Most foreclosures are bought by investors that are willing to put in the work and effort involved in restoring the property and reselling it for a profit. They have the experience and finances to know what to look for and what to avoid; this is their business. This does not mean the first time buyer cannot buy a foreclosed home to save money, they may however; find a better deal and security by buying a home that is in pre-foreclosure.
The time between a home owner receiving a notice of default from the lender and the time the lender puts the property up for auction is considered pre-foreclosure. Purchasing a home at this time may result in the best bargains and allow you to consult with the owner about the home and the neighborhood. There is an art to it though and it may be difficult to catch it at the right time.

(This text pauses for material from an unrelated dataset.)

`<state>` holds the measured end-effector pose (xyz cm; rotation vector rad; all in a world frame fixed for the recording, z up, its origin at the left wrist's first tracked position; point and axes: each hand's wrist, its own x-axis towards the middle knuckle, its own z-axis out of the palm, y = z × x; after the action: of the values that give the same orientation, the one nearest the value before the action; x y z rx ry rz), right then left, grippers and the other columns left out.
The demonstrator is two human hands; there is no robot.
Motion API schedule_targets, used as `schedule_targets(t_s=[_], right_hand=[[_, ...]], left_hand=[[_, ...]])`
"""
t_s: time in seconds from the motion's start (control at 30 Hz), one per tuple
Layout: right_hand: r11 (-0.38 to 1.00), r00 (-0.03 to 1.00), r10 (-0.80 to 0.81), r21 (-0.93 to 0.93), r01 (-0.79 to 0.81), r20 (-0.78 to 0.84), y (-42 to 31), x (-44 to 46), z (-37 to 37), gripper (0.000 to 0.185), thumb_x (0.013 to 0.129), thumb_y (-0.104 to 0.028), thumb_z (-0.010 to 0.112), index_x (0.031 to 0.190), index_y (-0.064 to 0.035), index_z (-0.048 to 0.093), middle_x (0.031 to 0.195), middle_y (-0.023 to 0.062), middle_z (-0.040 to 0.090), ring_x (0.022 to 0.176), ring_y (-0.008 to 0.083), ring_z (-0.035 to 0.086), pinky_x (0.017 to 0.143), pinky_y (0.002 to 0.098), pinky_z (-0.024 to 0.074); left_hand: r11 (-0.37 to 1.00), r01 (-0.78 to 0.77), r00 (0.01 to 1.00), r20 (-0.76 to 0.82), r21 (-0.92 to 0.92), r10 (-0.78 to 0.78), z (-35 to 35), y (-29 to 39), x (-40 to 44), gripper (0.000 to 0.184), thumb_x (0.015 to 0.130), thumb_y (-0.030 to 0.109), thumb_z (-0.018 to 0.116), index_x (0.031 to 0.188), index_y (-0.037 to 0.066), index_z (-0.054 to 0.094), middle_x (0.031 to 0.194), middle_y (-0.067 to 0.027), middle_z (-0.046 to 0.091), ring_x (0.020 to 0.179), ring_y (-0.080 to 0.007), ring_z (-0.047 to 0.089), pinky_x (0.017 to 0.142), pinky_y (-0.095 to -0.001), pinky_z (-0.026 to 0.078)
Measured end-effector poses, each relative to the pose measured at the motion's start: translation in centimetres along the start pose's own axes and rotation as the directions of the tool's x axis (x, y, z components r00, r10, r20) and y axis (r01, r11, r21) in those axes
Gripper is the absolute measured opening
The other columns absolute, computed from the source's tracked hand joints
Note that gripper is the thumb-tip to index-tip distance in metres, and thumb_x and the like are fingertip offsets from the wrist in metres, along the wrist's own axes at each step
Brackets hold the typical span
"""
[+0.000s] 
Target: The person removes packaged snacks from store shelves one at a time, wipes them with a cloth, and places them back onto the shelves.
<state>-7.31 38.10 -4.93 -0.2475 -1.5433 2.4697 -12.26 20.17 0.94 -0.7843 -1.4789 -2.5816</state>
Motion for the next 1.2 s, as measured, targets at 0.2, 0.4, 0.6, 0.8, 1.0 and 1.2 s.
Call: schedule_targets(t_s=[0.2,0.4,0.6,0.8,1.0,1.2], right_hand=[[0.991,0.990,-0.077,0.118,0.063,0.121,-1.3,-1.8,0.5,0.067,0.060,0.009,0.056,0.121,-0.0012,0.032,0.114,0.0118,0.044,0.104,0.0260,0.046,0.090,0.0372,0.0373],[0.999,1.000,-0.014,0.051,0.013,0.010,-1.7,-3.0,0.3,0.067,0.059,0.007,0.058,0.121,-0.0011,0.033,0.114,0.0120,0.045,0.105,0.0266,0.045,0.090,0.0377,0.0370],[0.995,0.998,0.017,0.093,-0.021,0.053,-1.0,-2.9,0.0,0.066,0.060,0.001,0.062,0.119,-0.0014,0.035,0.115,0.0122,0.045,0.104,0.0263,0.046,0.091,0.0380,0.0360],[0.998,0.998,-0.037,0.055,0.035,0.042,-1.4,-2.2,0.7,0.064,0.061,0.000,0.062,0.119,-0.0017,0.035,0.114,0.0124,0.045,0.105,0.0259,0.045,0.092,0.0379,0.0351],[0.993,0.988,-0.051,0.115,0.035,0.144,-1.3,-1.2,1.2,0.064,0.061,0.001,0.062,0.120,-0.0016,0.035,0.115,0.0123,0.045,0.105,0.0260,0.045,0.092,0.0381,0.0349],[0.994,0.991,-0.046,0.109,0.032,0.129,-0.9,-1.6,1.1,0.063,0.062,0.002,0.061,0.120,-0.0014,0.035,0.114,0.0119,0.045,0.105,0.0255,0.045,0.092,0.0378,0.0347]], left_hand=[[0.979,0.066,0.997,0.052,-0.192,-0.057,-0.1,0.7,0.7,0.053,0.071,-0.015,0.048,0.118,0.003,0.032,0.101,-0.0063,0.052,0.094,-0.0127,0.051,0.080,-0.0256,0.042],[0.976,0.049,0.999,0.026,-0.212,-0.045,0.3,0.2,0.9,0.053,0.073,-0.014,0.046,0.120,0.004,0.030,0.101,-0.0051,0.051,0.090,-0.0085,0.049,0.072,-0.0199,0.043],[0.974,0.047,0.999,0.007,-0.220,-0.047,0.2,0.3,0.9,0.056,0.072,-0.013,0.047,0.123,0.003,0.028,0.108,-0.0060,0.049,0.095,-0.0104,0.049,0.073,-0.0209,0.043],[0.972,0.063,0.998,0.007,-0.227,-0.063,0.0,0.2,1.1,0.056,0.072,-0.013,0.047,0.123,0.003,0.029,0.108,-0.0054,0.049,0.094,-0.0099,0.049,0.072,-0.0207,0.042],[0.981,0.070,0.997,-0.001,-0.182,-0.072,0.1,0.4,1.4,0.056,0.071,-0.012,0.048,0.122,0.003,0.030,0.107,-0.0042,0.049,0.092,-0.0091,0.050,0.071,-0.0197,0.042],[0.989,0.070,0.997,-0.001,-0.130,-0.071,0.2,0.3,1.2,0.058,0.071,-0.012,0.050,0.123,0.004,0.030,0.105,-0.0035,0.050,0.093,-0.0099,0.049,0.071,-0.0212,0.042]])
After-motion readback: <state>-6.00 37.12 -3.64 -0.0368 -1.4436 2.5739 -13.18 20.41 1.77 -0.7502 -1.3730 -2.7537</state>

To begin with finding out about pre-foreclosures is the most difficult part and often is achieved by watching the paper for public notices or special websites. Then you will deal directly with the home owner who will often not be happy about losing their home; however, is often happier to sell it then let the bank have it.
Once you have an agreement with the owner you will have little time to complete the transaction before it goes to auction. Being prepared is the key, be sure you are ready to buy a home at this time, have an amount of money in savings for down payment and closing costs, be pre-approved by a lender; these steps will help expedite transactions.
It may be easier to buy a home conventionally but if you are up for the game and want to find savings on the home despite the risks buying a pre-foreclosed or foreclosed house may be for you. If you don’t end up with a money pit you just may end up with the house of your dreams!